MIKE O'HARA

O'HARA: Slay shows comfort level in second year

Posted Jun 23, 2014

After a rookie season that had more downs than ups, cornerback Darius Slay showed a striking improvement in workouts and minicamps.

Darius Slay might feel like he’s the No. 1 candidate to be on the Lions’ hot corner this year.

As perilous and daunting as that situation might seem, it’s a sign of Slay’s advancement. He has been the starting cornerback opposite veteran Rashean Mathis throughout the offseason.

After a rookie season that had more downs than ups, Slay showed a striking improvement in workouts and minicamps.

The true test will come in training camp and the regular season, but there were encouraging signs from Slay – perhaps none more than his overall comfort level.

Darius SlayCB Darius Slay (Photo: Gavin Smith)

“I’m way more comfortable,” Slay said. “Just knowing the game – knowing what’s coming up next made it better.”

An example of Slay’s development was evident on a deep sideline route he defended in minicamp. Slay trailed the receiver, running stride for stride, then turned to make a clean breakup. A year ago, Slay might have simply run with the receiver without turning to locate the ball.
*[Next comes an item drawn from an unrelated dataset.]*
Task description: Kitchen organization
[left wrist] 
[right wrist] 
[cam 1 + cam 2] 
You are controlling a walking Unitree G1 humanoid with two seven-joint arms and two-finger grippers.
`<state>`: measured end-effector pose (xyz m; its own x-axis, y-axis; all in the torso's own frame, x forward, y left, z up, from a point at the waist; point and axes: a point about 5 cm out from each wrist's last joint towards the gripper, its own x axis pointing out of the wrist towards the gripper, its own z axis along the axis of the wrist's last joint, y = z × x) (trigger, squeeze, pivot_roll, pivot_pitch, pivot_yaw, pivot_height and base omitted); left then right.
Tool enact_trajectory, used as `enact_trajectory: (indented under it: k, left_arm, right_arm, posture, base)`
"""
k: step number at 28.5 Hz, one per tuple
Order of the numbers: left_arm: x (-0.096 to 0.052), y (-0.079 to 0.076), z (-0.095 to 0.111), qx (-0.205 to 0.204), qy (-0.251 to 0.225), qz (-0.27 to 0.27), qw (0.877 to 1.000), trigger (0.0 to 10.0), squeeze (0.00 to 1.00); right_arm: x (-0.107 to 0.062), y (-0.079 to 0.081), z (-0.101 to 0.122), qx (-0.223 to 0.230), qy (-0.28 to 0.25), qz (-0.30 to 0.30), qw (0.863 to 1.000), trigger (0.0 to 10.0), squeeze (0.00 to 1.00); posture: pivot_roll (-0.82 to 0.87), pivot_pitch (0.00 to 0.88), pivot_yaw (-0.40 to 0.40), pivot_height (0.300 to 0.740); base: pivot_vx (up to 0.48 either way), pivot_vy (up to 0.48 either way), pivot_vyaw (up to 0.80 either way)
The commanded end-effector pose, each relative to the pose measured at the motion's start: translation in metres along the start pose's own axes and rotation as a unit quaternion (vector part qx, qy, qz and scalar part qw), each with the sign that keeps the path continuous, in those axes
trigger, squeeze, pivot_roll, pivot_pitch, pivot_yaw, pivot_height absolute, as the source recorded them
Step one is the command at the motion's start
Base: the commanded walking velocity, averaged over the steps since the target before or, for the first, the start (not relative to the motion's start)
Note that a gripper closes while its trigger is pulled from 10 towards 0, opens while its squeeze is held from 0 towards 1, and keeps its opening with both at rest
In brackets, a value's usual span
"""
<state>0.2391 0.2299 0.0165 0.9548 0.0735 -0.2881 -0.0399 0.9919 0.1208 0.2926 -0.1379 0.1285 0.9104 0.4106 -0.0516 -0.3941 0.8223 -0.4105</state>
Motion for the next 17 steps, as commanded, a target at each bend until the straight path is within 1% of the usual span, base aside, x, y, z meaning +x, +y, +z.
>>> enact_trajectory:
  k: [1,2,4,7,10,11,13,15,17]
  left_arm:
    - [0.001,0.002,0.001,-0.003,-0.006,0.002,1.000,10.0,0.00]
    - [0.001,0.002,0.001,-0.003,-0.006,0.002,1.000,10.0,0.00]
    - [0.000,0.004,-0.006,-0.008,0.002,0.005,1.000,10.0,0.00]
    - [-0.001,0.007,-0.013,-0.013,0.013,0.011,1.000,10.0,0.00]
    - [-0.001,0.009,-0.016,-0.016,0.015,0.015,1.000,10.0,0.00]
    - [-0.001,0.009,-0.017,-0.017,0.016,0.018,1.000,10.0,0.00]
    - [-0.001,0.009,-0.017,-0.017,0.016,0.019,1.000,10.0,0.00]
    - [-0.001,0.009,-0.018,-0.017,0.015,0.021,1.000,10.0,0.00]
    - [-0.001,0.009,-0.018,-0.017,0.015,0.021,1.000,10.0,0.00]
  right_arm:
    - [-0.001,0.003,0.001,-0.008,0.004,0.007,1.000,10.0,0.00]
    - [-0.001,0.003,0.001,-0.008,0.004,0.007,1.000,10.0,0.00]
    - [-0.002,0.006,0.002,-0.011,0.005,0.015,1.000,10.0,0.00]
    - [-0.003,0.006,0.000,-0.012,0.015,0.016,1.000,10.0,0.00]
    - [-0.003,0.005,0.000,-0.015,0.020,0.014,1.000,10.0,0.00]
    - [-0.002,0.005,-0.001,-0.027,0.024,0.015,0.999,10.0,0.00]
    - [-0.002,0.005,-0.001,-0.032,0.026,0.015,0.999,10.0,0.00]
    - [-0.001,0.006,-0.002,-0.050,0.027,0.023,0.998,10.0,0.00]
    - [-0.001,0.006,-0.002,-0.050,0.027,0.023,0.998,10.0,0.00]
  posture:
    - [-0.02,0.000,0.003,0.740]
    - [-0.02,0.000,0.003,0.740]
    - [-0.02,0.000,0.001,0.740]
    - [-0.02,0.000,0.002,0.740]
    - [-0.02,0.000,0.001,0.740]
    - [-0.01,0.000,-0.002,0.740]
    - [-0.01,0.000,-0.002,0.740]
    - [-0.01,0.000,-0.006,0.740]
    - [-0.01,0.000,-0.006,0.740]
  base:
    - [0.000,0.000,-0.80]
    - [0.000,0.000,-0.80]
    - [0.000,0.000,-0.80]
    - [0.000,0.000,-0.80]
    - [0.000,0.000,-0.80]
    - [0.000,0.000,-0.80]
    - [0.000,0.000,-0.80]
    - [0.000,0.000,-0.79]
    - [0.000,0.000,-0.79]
“I’m just practicing on leaning and looking for the ball,” Slay said. “You become a receiver at the end. That’s the DB’s specialty – we lean and look.”

Because of the complexities and teamwork required to succeed, the secondary is a tightly knit group. A crack in one spot can cause the whole unit to crumble.

Slay has gotten support from the veterans. That includes Mathis, who is beginning his 12th pro season and second with the Lions. His experience allows Mathis to give a young player invaluable tips on the nuances of playing cornerback.

“Guys take you to the side and work with you,” Slay said, “I had good vets last year and still have some of the same guys. They pulled me aside and worked with me.

”I had ‘Shean talking to me a lot -- making sure I stayed focused. He’s been in that position. Besides the quarterback, cornerback is the second hardest spot out there.”

Quick take on the secondary: There is a rebuild with new full-time starters in two positions.

Mathis and safety Glover Quin are returning full-time starters. James Ihedigbo was signed as a free agent to start at the other safety spot. Slay, hampered by knee problems and inexperience, had four starts as a rookie and moves into the position held by Chris Houston.

Personnel shuffle: Safety Louis Delmas and Houston are long-time starters who’ve been released. Delmas was let go early in the offseason. Houston was cut after minicamp, despite having four years left on the five-year contract he signed last year.

Key additions at cornerback are rookie Nevin Lawson, drafted in the fourth round, and Cassius Vaughn, a free agent signed after two seasons with the Broncos and two with the Colts.

Don Carey, who has experience at safety and cornerback, never made it to free-agency. He played well enough to get a contract extension late last season.

Three-year plan: GM Martin Mayhew said earlier this year that if a cornerback hasn’t made it within three years, odds are against him making it.

Under Mayhew’s three-year time frame, the clock is ticking on three cornerbacks drafted in 2012 – Bill Bentley (third round), Chris Greenwood (fifth) and Jonte Green (sixth).

Bentley has shown the most promise of the three. As a rookie, he played only four games because of a shoulder injury. He has eight starts in two seasons -- at cornerback or at nickel back when the defense began the game with five defensive backs -- and has a knack for avoiding blocks to make tackles for loss despite his lack of size (5-10, 176).

Slay has the size and speed (6 feet, 192 and 4.31 seconds in the 40) to be a quality cornerback. He has benefited from a year of exposure to the pro game. He started the first two games, but his inexperience was evident.

Slay had two more starts, including the game at Minnesota. Although it was a meaningless game, it was his best performance of the year.

“I didn’t start off the way I wanted to,” he said. “At the end of the year I got better at finding the ball and knowing my landmarks, split-wise. I got so much better at splits and what was coming out of those splits.

“Last year I was just playing on pure talent and just trying to guard a guy without knowing where it was coming from. Last year I was scared of the deep ball. I played so safe. That’s why I gave up a lot of stuff in front of me.

“I trust my speed. At the end of the year, I locked in and made a lot more plays.”